Tal como reportó el medio, Abouk señala que para muchas personas acudir a un especialista en salud mental resultó “un lujo” más que una opción asequible durante años. La intérprete, conocida sobre todo por su papel protagonista en la serie ‘El príncipe’, relató que hasta obtener mayor estabilidad económica no consideró viable buscar apoyo profesional, a pesar de haber reconocido desde siempre la relevancia de cuidar la salud mental. Según consignó la publicación, la actriz recalca que el cuidado psicológico debería tener el mismo nivel de importancia que el de la salud física y subraya que “me parece fundamental para todo el mundo, quien tenga problemas y quien no”.

En cuanto al contexto más amplio, la nota divulgada recuerda que, aunque en la actualidad la sanidad pública ha aumentado la cobertura de servicios de salud mental, por mucho tiempo este campo presentó una clara limitación: solo quienes podían pagar de su bolsillo tenían acceso regular a psicólogos o terapeutas, dificultando aún más la ruptura de estigmas en torno a los trastornos emocionales o las dificultades psicológicas. Según el medio, Abouk hace referencia a esa época y a la realidad de muchas personas que, al no disponer de recursos, quedaban fuera del sistema de atención psicológica.

La actriz aboga además por la normalización del cuidado psicológico y pone en valor el papel que desempeñan las figuras conocidas en la sociedad. A través de la publicación, la intérprete indica que hablar abiertamente sobre experiencias personales y dificultades psicológicas puede contribuir a desmontar tabúes existentes y promover que más individuos se animen a pedir ayuda. Explica que, aunque cada vez existen más espacios para hablar de la salud mental, persisten retos importantes, especialmente en torno al acceso y al coste de tales servicios. Abouk apunta que es “muy raro encontrar a una persona que no tenga problemas, pero las hay, las hay”, manifestando la existencia casi universal de dificultades emocionales que justificarían el acceso a la atención psicológica.
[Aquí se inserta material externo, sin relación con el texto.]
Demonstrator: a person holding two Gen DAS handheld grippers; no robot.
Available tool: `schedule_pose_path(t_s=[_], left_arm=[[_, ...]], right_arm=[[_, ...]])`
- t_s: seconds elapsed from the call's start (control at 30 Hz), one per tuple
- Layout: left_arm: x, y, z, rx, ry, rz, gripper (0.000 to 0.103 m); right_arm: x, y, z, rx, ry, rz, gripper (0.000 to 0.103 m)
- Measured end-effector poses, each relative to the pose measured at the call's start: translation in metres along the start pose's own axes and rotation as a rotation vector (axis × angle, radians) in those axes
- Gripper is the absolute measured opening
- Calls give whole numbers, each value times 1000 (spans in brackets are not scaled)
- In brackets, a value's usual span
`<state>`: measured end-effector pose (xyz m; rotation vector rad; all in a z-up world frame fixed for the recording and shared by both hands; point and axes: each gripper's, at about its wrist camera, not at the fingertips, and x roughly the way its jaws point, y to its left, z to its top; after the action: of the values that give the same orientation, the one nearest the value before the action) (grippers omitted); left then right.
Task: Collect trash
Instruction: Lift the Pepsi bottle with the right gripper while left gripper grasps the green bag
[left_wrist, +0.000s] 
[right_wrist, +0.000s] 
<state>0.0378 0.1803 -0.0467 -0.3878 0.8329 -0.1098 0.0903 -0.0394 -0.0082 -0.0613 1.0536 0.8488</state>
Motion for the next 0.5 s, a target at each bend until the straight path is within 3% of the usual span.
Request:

Según detalló el medio, la actriz resalta que no se trata de una cuestión pasajera o de moda, sino de una problemática estructural que se ha agudizado en los últimos años y requiere la intervención tanto de la sociedad como de los poderes públicos. De acuerdo con la publicación, la experiencia personal de Abouk sirve como ejemplo tanto de las carencias como de las posibilidades de mejora en el sistema; hace énfasis en que hablar de salud mental debe dejar de ser un motivo de vergüenza y pasar a formar parte del autocuidado cotidiano, de modo similar a la prevención o tratamiento de enfermedades físicas.

El medio indicó finalmente que estos testimonios por parte de personalidades públicas, como el ofrecido en este caso por Hiba Abouk, inciden en el debate actual sobre la salud mental y su visibilidad social. La intervención de la actriz contribuye a que el tema adquiera presencia en la agenda pública, lo que a su vez fomenta discusiones en torno a la necesidad de reforzar los recursos destinados a salud psicológica dentro de la sanidad y promover que cada vez más personas accedan a terapia, independientemente de su situación socioeconómica.